Cedarville will bring experienced team into exhibition game against Dayton

Yellow Jackets, Flyers play at 7 p.m. Monday at UD Arena

Cedarville University basketball fans have tried hard to find to find tickets — beyond the handful given to them by the University of Dayton — to the men’s basketball team’s exhibition game against the Dayton Flyers at 7 p.m. Monday at UD Arena.

“Everybody I’ve talked to says they can’t find them anywhere,” coach Pat Estepp said Tuesday. “I’m guessing with UD’s fan base, which couldn’t watch them last year, I would be shocked if this thing wasn’t sold out.”

Two years ago, the last time Dayton played an exhibition game, it also played Cedarville and put 13,207 fans in the stands. There were plenty of verified resale tickets available on Ticketmaster.com as of Tuesday, but there still should be a big crowd, easily the largest crowd to see the Flyers or Yellow Jackets play since the pandemic began in 2020.

The fans will see a young Dayton team with seven newcomers among 13 scholarship players and an experienced Cedarville roster with four seniors and two graduate students.

“Our roster will look very similar to the team that played there two year ago,” Estepp said.

Dayton won that game 93-60, kicking off a season that would see the program rise to No. 3 in the Associated Press poll and finish the regular-season 29-2. Cedarville finished 21-8 that season and then 19-6 last season when it fell one victory short of making the NCAA Division II tournament, losing 77-59 to Malone in the Great Midwest Athletic Conference tournament championship game.

Five of Cedarville’s top-six scorers in the game against Dayton are still with the team: Brandon Maughmer; Conner TenHove; Quinton Green; Kollin Van Horn; and Isaiah Speelman. All five of those players averaged in double figures last season.

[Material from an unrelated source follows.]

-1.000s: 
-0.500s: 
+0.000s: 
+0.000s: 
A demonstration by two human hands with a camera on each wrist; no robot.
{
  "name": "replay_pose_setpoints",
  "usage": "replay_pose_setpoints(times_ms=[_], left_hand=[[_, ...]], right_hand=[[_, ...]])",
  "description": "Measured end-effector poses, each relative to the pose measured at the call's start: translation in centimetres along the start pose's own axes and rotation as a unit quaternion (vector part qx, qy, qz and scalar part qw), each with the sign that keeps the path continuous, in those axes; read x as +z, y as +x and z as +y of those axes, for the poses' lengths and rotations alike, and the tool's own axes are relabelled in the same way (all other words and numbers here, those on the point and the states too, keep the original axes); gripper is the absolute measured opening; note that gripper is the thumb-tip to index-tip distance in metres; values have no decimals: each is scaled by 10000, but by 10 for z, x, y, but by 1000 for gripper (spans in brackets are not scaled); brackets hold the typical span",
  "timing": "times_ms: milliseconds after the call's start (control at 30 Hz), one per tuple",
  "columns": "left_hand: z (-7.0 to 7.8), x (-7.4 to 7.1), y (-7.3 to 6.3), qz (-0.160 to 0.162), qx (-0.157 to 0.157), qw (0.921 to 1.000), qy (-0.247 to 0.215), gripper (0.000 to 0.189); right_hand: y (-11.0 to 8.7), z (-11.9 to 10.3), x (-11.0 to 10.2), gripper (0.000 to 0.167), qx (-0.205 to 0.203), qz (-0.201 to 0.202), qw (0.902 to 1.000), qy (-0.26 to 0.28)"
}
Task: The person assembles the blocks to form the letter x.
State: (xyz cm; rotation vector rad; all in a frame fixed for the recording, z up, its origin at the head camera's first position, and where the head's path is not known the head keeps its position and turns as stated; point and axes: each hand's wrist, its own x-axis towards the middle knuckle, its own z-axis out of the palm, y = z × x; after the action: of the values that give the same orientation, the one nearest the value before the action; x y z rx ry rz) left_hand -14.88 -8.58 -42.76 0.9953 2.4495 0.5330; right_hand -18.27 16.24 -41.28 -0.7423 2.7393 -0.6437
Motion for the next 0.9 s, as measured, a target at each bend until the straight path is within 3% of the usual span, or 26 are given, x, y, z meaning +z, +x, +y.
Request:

“We have five seniors on our team who — if everybody stays healthy — will score over 6,000 points combined in their careers,” Estepp said, “so this is a special group of seniors.”

The only player from the 2019-20 roster who played double-figure minutes that season and is no longer with the Yellow Jackets is Wayne High School graduate Demond Parker. He was an assistant coach on Estepp’s staff last season and now is a graduate assistant at Baylor.

Of the seniors on the team this season, only TenHove, who’s from Valparaiso, Ind., faced the decision of whether to return this season to take advantage of the extra year of eligibility the NCAA gave to every player because of the pandemic.

“He was going to redshirt because of all the uncertainty of what was going on the summer before COVID,” Estepp said. “He didn’t want that to be his senior year. Then when they gave everybody the extra year back, he went ahead and played. He was coming back this year almost regardless.”

One of Cedarville’s newcomers to watch is Brayden Sipple, a 6-foot-4 guard from Blanchester. He finished his high school career as Ohio’s 12th all-time leading scorer (2,485 points).

“He had a couple of Horizon League offers,” Estepp said. “We’re excited about him and a couple of other young guys.”

Estepp also has a new coach on staff who will be familiar to local basketball fans. James Cooper starred at South High School in Springfield and then the College of Wooster, which inducted him into its hall of fame in 2018. Cooper is a part-time assistant who’s also coaching the JV team.

“He’s been tremendous,” Estepp said. “He’s been a really good addition. It’s his first time coaching. So he’s learning and we’re learning. He’s got a great heart. He does tremendous things for the city of Springfield. He’s really trying to make an impact there.”

Estepp’s team enjoyed a normal offseason and preseason this year, a big departure from last season when they were supposed to play an exhibition game against Dayton again. That game was cancelled one day before it was scheduled to be played because of a positive COVID-19 test among Cedarville’s Tier 1 personnel.

Last week, Estepp took his team on its annual retreat to the Scioto Hills Church Camp near Portsmouth, where he grew up. His parents fed the players dinner. Players who have never swung an axe in their life chopped wood for the camp. It was a weekend full of team-building exercises.

“We take no cell phones,” Estepp said. “The guys love it. I don’t know if they love not having their cell phones, but they do enjoy the time together. Every year at the end of the season, it’s one of the things that our seniors always say, ‘Don’t ever quit doing it.’ It’s good for us. It’s always about teaching life lessons.”

While preseason practices have continued back on campus, preparation for Dayton had not begun early this week. Estepp was still focused on his own team. He knows the Flyers are young, talented and athletic with length up and down the roster.

“That’ll be good for us to go up against for sure,” he said. “I know Anthony does a tremendous job, I have a ton of respect for his staff. Those guys been really good to us. I’m sure they’ll have them ready. There’s a lot of unknowns for them, too, and talking with them, they just want to get out there and see what they’ve got.”